A medida é uma resposta ao aumento de denúncias de preços considerados excessivos na orla carioca neste período de altas temperaturas e intensa visitação. Órgãos de defesa do consumidor registraram casos em que valores de aluguel de cadeiras e ombrelones chegaram a até R$ 800 em algumas praias, além de queixas sobre consumação mínima imposta por quiosques — prática considerada ilegal.
Segundo relatos, em pontos tradicionais como Copacabana, turistas e frequentadores relataram preços de R$ 100 pelo aluguel de um ombrelone e R$ 120 por uma porção de calabresa com batata, valores que reacenderam o debate sobre fiscalização e transparência nas tarifas praticadas na orla.
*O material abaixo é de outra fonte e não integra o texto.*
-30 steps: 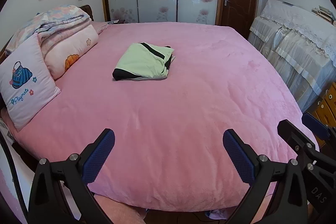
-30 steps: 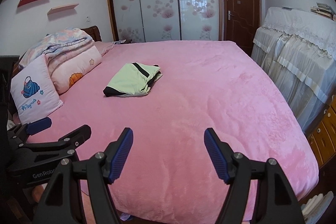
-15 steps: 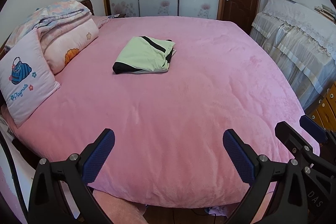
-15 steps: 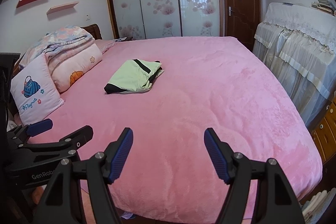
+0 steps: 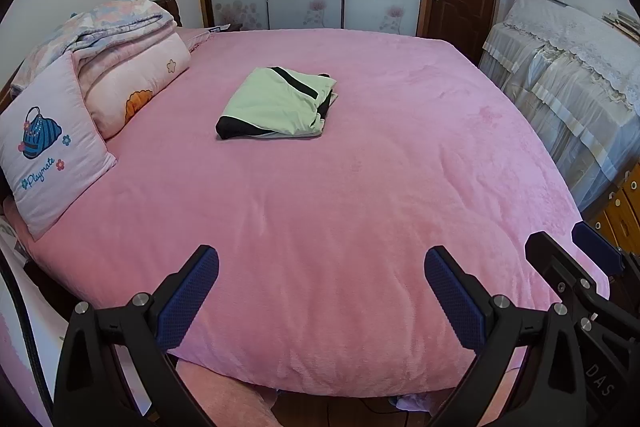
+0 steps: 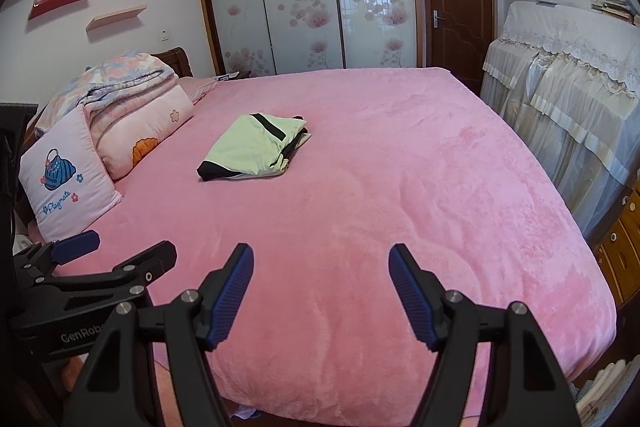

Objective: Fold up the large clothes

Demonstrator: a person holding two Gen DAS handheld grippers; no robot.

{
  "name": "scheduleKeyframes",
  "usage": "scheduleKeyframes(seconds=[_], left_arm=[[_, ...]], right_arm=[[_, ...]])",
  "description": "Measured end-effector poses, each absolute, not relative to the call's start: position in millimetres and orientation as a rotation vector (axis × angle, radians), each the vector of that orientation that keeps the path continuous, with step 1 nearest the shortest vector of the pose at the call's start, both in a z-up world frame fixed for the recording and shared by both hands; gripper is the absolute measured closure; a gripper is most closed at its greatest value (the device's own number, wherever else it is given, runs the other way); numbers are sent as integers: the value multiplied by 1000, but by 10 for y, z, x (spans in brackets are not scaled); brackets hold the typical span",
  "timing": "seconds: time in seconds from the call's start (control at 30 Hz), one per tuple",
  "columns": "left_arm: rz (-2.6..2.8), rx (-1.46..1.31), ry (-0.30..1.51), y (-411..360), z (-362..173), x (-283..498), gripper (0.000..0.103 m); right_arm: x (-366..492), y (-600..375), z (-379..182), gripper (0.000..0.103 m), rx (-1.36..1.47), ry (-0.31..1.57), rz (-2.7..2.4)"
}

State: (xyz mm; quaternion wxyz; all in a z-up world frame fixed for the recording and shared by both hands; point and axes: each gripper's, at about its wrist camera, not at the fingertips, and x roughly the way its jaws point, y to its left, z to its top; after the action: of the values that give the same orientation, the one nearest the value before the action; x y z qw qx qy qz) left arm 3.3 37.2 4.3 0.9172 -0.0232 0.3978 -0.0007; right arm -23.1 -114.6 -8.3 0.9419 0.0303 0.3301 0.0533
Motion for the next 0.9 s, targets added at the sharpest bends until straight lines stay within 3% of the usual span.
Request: scheduleKeyframes(seconds=[0.9], left_arm=[[-5, -64, 847, 355, -34, 95, 2]], right_arm=[[-188, -1126, -127, 32, 88, 682, 90]])
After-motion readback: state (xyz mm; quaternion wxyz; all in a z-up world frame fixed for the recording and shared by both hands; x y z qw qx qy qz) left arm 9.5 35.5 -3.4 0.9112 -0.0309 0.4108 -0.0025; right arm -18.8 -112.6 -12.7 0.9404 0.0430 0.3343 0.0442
O prefeito Eduardo Paes informou que as secretarias de Ordem Pública e de Defesa do Consumidor estão avaliando a viabilidade da tabela de preços, que teria como referência o modelo de Tel Aviv — onde os valores de serviços à beira-mar são regulamentados para evitar abusos e oferecer condições mais justas aos banhistas.
A proposta ocorre em um contexto de forte movimento turístico na cidade, com o Rio de Janeiro recebendo milhões de visitantes e gerando bilhões de reais em receita econômica, consolidando-se como um dos destinos mais procurados do Brasil. Em 2025, por exemplo, a capital fluminense recebeu cerca de 12,5 milhões de turistas, movimentando mais de R$ 27 bilhões para a economia local.
A eventual implementação da tabela de preços visa melhorar a experiência dos turistas e reduzir queixas durante a alta estação, potencialmente contribuindo para a imagem da cidade como destino turístico de excelência.